What needs to be done:
With pictures removed, the data below should be returned exactly.

○ ○ ○

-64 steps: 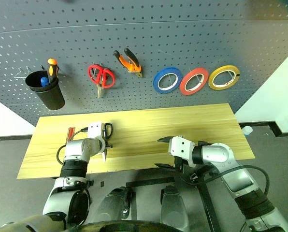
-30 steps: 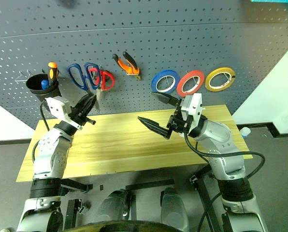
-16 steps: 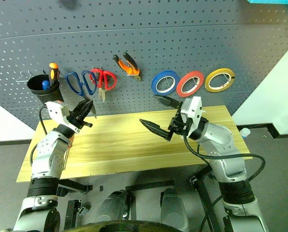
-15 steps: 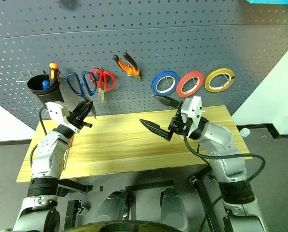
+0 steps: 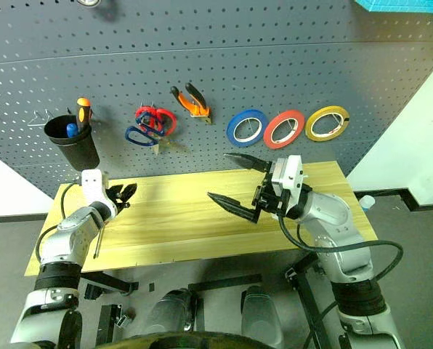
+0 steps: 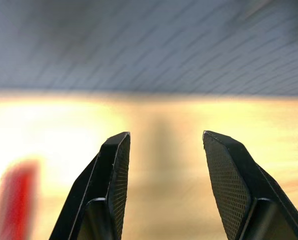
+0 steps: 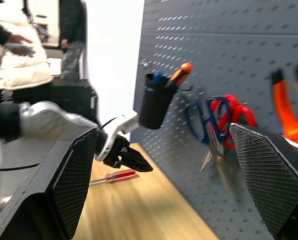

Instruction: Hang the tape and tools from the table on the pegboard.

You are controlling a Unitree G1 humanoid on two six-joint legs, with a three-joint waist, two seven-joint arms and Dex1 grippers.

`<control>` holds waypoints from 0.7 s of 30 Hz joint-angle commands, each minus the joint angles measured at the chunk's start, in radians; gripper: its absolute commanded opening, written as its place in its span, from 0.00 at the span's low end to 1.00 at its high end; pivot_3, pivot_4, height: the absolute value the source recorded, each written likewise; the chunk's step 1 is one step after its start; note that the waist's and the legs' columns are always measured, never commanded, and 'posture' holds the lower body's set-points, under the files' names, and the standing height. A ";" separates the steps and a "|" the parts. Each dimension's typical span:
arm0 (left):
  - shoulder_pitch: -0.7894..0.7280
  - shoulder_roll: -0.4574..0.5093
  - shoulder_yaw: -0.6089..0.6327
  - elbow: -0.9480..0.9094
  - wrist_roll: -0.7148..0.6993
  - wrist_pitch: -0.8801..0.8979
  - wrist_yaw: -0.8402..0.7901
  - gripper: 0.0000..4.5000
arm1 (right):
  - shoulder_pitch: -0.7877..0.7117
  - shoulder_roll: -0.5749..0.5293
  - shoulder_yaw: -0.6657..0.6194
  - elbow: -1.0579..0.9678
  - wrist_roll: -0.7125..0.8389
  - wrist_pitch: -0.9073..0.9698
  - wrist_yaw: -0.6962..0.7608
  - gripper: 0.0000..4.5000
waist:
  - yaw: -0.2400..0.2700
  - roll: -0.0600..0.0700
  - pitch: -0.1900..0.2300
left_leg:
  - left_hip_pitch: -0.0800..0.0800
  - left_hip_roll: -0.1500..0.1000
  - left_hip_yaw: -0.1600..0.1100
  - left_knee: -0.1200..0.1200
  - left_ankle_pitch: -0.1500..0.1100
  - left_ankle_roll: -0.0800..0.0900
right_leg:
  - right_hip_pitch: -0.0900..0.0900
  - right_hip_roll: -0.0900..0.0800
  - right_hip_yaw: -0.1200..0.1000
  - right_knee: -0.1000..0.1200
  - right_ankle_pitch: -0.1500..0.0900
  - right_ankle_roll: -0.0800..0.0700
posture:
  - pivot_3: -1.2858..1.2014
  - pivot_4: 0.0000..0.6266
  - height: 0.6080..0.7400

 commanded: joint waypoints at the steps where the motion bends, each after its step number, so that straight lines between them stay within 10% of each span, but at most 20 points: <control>1: -0.074 0.052 0.088 0.110 -0.001 0.119 0.114 0.73 | -0.005 -0.024 0.020 -0.006 -0.063 -0.051 0.020 0.99 | -0.001 0.000 0.000 | 0.000 0.000 0.000 0.000 0.000 0.000 | 0.000 0.000 0.000 0.000 0.000 0.000 | 0.49 0.13 1.00; 4: -0.142 0.099 0.092 0.248 0.031 0.173 0.161 0.93 | -0.003 -0.065 0.065 0.051 -0.180 -0.092 0.025 0.99 | 0.003 -0.002 -0.001 | 0.000 0.000 0.000 0.000 0.000 0.000 | 0.000 0.000 0.000 0.000 0.000 0.000 | 0.49 0.14 1.00; 21: -0.388 0.176 0.021 0.763 0.147 0.033 0.041 0.93 | 0.075 -0.129 0.097 0.112 -0.301 -0.207 0.055 0.99 | 0.002 -0.003 -0.001 | 0.000 0.000 0.000 -0.001 0.000 0.000 | 0.000 0.000 0.000 0.000 0.000 0.001 | 0.48 0.16 1.00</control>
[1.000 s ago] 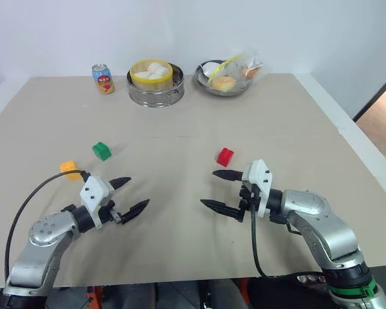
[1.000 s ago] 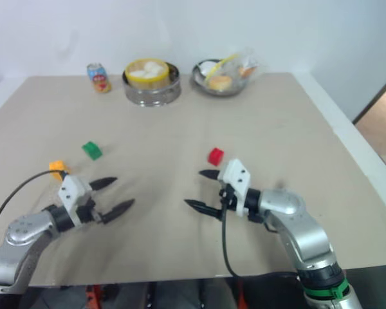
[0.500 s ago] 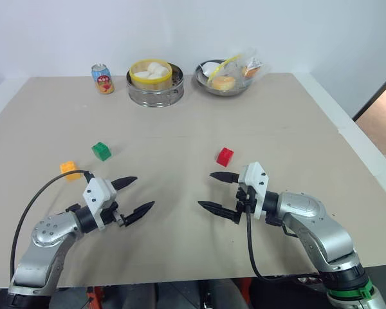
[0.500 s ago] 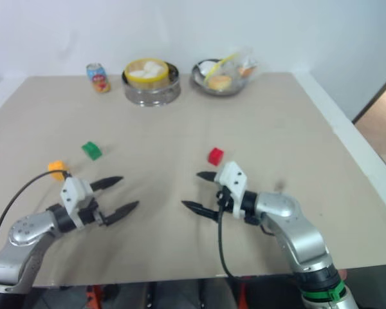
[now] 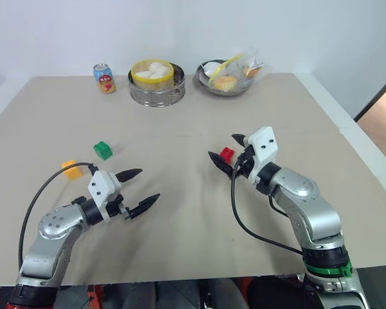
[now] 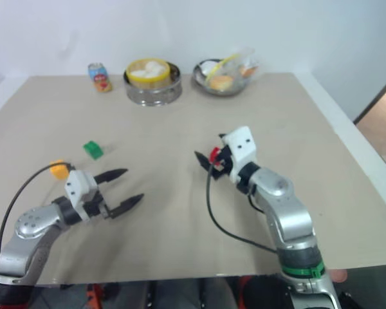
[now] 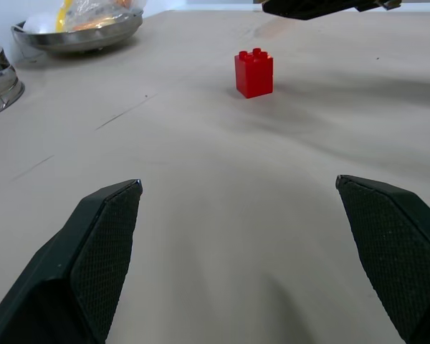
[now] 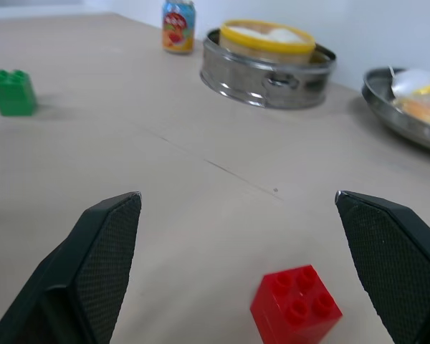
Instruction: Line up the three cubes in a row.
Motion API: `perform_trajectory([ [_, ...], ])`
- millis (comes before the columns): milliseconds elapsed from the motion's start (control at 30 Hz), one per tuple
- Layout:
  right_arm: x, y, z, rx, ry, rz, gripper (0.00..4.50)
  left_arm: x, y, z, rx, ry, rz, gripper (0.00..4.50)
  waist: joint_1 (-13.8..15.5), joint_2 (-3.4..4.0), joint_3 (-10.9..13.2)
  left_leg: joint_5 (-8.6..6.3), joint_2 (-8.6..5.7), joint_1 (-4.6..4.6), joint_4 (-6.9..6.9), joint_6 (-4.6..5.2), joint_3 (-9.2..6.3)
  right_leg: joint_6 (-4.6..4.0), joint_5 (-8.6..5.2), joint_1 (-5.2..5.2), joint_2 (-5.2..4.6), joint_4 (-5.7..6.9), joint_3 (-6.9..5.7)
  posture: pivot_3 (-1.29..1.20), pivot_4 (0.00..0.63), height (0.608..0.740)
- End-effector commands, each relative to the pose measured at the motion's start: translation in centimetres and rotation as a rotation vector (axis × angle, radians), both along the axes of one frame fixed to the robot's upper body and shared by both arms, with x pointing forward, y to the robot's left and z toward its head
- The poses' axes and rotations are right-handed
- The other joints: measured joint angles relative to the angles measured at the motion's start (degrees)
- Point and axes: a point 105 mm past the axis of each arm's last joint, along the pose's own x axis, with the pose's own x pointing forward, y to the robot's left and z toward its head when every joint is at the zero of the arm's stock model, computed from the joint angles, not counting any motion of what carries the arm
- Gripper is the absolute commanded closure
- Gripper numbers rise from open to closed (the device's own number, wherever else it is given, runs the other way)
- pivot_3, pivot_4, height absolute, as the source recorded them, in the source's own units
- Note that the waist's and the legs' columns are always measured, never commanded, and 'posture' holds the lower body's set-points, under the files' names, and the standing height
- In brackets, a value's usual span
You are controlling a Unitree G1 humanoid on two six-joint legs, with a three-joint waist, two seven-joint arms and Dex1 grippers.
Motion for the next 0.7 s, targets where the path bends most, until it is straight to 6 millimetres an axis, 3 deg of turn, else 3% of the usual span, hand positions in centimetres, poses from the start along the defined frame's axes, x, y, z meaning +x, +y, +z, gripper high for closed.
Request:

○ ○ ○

Solution for this problem:
-64 steps: 
-30 steps: 
-16 steps: 
-15 steps: 
+0 steps: 
+0 steps: 
+0 steps: 

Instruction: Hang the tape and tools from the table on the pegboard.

You are controlling a Unitree G1 humanoid on two six-joint legs, with a three-joint waist, two seven-joint arms and Dex1 grippers.

`<control>` holds waypoints from 0.7 s of 30 Hz joint-angle commands, each minus the joint angles measured at the chunk's start, in radians; gripper: its absolute commanded opening, written as its place in its span, from 0.00 at the span's low end to 1.00 at its high end; pivot_3, pivot_4, height: the absolute value the source recorded, each written likewise; the chunk's step 1 is one step after its start; note that the waist's and the legs' columns are always measured, never commanded, and 'posture' holds the lower body's set-points, under the files' names, and the standing height. A ";" separates the steps and a "|" the parts. Each dimension's typical span:
arm0 (left):
  - shoulder_pitch: -0.7894..0.7280
  - shoulder_roll: -0.4574..0.5093
  - shoulder_yaw: -0.6089..0.6327
  - elbow: -0.9480..0.9094
  - wrist_roll: -0.7148..0.6993
  - wrist_pitch: -0.8801..0.8979
  - wrist_yaw: -0.8402..0.7901
  - gripper: 0.0000..4.5000
arm1 (right):
  - shoulder_pitch: -0.7877..0.7117
  - shoulder_roll: -0.5749..0.5293
  - shoulder_yaw: -0.6657..0.6194
  - elbow: -1.0579..0.9678
  - wrist_roll: -0.7125..0.8389
  - wrist_pitch: -0.9073..0.9698
  - wrist_yaw: -0.6962..0.7608
  - gripper: 0.0000..4.5000
waist:
  - yaw: -0.2400..0.2700
  - roll: -0.0600..0.0700
  - pitch: -0.1900..0.2300
left_leg:
  - left_hip_pitch: -0.0800..0.0800
  - left_hip_roll: -0.1500..0.1000
  - left_hip_yaw: -0.1600..0.1100
  - left_knee: -0.1200..0.1200
  - left_ankle_pitch: -0.1500..0.1100
  - left_ankle_roll: -0.0800..0.0900
right_leg:
  - right_hip_pitch: -0.0900..0.0900
  - right_hip_roll: -0.0900..0.0800
  - right_hip_yaw: -0.1200..0.1000
  - right_knee: -0.1000..0.1200
  - right_ankle_pitch: -0.1500..0.0900
  - right_ankle_roll: -0.0800..0.0700
posture:
  - pivot_3: -1.2858..1.2014
  - pivot_4: 0.0000..0.6266
  - height: 0.6080..0.7400

 commanded: joint waypoints at the steps where the motion bends, each after its step number, so that straight lines between them stay within 10% of each span, but at most 20 points: <control>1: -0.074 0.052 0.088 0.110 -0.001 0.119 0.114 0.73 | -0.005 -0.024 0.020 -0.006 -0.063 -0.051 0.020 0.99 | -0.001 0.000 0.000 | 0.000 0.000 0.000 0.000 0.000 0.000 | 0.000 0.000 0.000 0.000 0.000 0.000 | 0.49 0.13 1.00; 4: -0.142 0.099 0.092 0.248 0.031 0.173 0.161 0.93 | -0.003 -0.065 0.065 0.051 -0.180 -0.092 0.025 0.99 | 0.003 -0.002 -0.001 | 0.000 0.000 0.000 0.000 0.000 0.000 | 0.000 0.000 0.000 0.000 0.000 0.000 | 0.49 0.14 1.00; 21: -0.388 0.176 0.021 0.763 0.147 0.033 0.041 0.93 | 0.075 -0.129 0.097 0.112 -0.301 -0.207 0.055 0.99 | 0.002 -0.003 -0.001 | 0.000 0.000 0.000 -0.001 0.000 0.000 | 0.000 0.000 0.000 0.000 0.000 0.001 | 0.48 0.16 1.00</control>
[1.000 s ago] 
[1.000 s ago] 
[0.500 s ago] 
[0.500 s ago] 
[now] 
[now] 
[now] 
[now] 
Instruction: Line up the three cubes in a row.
Motion API: `perform_trajectory([ [_, ...], ])`
- millis (comes before the columns): milliseconds elapsed from the motion's start (control at 30 Hz), one per tuple
- Layout:
  right_arm: x, y, z, rx, ry, rz, gripper (0.00..4.50)
  left_arm: x, y, z, rx, ry, rz, gripper (0.00..4.50)
  waist: joint_1 (-13.8..15.5), joint_2 (-3.4..4.0), joint_3 (-10.9..13.2)
  left_leg: joint_5 (-8.6..6.3), joint_2 (-8.6..5.7), joint_1 (-4.6..4.6), joint_4 (-6.9..6.9), joint_6 (-4.6..5.2), joint_3 (-9.2..6.3)
  right_leg: joint_6 (-4.6..4.0), joint_5 (-8.6..5.2), joint_1 (-5.2..5.2), joint_2 (-5.2..4.6), joint_4 (-5.7..6.9), joint_3 (-6.9..5.7)
  posture: pivot_3 (-1.29..1.20), pivot_4 (0.00..0.63), height (0.608..0.740)
- End-effector commands, each relative to the pose measured at the motion's start: translation in centimetres and rotation as a rotation vector (axis × angle, radians), both along the axes of one frame fixed to the robot's upper body and shared by both arms, with x pointing forward, y to the robot's left and z toward its head
- The poses' axes and rotations are right-handed
- The other joints: measured joint angles relative to the angles measured at the motion's start (degrees)
- Point and axes: a point 105 mm past the axis of each arm's last joint, along the pose's own x axis, with the pose's own x pointing forward, y to the robot's left and z toward its head when every joint is at the zero of the arm's stock model, computed from the joint angles, not counting any motion of what carries the arm
- Gripper is the absolute commanded closure
- Gripper numbers rise from open to closed (the device's own number, wherever else it is given, runs the other way)
- pivot_3, pivot_4, height absolute, as the source recorded them, in the source's own units
- Note that the waist's and the legs' columns are always measured, never commanded, and 'posture' holds the lower body's set-points, under the files' names, and the standing height
- In brackets, a value's usual span
You are controlling a Unitree G1 humanoid on two six-joint legs, with a three-joint waist, two seven-joint arms and Dex1 grippers.
Motion for the next 0.7 s, targets where the path bends most, until it is straight to 6 millimetres an axis, 3 deg of turn, else 3% of the usual span, hand positions in centimetres, poses from the start along the defined frame's axes, x, y, z meaning +x, +y, +z, gripper high for closed.
Request:

The exercise is finished and nothing remains.